-------- SUPPLIED RECORDS --------

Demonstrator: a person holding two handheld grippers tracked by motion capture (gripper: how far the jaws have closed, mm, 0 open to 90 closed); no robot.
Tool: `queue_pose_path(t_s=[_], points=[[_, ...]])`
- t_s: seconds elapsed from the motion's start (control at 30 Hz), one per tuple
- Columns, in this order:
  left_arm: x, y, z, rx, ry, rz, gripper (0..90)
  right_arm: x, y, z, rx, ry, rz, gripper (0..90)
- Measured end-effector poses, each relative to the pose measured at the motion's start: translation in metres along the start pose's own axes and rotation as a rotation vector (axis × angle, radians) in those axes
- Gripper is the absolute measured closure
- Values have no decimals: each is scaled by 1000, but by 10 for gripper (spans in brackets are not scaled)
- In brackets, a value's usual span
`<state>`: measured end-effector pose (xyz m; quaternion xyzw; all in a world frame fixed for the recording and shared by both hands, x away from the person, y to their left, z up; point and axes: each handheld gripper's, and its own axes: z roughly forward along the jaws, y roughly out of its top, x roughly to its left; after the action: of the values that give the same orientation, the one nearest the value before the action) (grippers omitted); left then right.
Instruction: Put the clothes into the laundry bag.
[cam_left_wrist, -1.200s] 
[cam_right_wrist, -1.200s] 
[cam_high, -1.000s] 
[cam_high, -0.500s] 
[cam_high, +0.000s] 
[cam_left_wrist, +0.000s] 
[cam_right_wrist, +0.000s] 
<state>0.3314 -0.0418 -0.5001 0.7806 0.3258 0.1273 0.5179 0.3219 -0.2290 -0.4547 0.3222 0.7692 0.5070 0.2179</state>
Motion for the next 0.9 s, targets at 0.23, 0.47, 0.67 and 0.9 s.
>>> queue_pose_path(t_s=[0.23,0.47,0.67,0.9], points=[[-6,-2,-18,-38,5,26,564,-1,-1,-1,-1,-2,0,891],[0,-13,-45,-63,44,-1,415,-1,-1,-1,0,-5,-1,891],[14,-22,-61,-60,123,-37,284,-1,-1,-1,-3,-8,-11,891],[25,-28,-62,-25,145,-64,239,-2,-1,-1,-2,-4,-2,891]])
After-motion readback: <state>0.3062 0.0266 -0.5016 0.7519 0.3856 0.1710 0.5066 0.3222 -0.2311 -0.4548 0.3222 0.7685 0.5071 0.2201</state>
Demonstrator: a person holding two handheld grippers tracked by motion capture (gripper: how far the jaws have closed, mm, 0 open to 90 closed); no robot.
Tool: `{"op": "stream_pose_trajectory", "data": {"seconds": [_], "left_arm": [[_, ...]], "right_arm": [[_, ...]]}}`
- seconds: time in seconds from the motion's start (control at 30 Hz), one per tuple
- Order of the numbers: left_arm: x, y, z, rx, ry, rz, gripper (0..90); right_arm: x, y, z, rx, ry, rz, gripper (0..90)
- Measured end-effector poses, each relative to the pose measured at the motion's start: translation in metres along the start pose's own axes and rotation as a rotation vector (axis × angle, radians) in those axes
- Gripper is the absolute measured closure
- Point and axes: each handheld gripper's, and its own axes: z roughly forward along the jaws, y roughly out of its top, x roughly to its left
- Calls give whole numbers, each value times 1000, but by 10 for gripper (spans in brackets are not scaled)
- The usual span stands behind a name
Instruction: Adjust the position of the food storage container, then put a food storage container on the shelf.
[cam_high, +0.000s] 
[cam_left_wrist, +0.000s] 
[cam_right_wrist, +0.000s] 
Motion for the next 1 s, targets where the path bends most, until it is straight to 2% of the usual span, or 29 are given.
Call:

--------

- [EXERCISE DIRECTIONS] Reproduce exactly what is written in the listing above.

- [ANSWER SPACE]
Demonstrator: a person holding two handheld grippers tracked by motion capture (gripper: how far the jaws have closed, mm, 0 open to 90 closed); no robot.
Tool: `queue_pose_path(t_s=[_], points=[[_, ...]])`
- t_s: seconds elapsed from the motion's start (control at 30 Hz), one per tuple
- Columns, in this order:
  left_arm: x, y, z, rx, ry, rz, gripper (0..90)
  right_arm: x, y, z, rx, ry, rz, gripper (0..90)
- Measured end-effector poses, each relative to the pose measured at the motion's start: translation in metres along the start pose's own axes and rotation as a rotation vector (axis × angle, radians) in those axes
- Gripper is the absolute measured closure
- Values have no decimals: each is scaled by 1000, but by 10 for gripper (spans in brackets are not scaled)
- In brackets, a value's usual span
`<state>`: measured end-effector pose (xyz m; quaternion xyzw; all in a world frame fixed for the recording and shared by both hands, x away from the person, y to their left, z up; point and axes: each handheld gripper's, and its own axes: z roughly forward along the jaws, y roughly out of its top, x roughly to its left; after the action: of the values that give the same orientation, the one nearest the value before the action) (grippers omitted); left then right.
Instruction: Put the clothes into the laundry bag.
[cam_left_wrist, -1.200s] 
[cam_right_wrist, -1.200s] 
[cam_high, -1.000s] 
[cam_high, -0.500s] 
[cam_high, +0.000s] 
[cam_left_wrist, +0.000s] 
[cam_right_wrist, +0.000s] 
<state>0.3314 -0.0418 -0.5001 0.7806 0.3258 0.1273 0.5179 0.3219 -0.2290 -0.4547 0.3222 0.7692 0.5070 0.2179</state>
Motion for the next 0.9 s, targets at 0.23, 0.47, 0.67 and 0.9 s.
>>> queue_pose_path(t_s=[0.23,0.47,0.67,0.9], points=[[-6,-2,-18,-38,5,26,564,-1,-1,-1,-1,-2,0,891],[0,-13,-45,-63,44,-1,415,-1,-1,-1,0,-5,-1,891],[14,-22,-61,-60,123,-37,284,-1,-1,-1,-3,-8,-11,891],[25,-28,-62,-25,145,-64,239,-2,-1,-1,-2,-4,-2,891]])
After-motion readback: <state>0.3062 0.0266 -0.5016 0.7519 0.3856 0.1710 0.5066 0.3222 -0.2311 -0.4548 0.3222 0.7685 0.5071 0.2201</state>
Demonstrator: a person holding two handheld grippers tracked by motion capture (gripper: how far the jaws have closed, mm, 0 open to 90 closed); no robot.
Tool: `{"op": "stream_pose_trajectory", "data": {"seconds": [_], "left_arm": [[_, ...]], "right_arm": [[_, ...]]}}`
- seconds: time in seconds from the motion's start (control at 30 Hz), one per tuple
- Order of the numbers: left_arm: x, y, z, rx, ry, rz, gripper (0..90); right_arm: x, y, z, rx, ry, rz, gripper (0..90)
- Measured end-effector poses, each relative to the pose measured at the motion's start: translation in metres along the start pose's own axes and rotation as a rotation vector (axis × angle, radians) in those axes
- Gripper is the absolute measured closure
- Point and axes: each handheld gripper's, and its own axes: z roughly forward along the jaws, y roughly out of its top, x roughly to its left
- Calls give whole numbers, each value times 1000, but by 10 for gripper (spans in brackets are not scaled)
- The usual span stands behind a name
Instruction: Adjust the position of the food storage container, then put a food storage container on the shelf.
[cam_high, +0.000s] 
[cam_left_wrist, +0.000s] 
[cam_right_wrist, +0.000s] 
Motion for the next 1 s, targets where the path bends most, until it is straight to 2% of the usual span, or 29 are given.
Call:

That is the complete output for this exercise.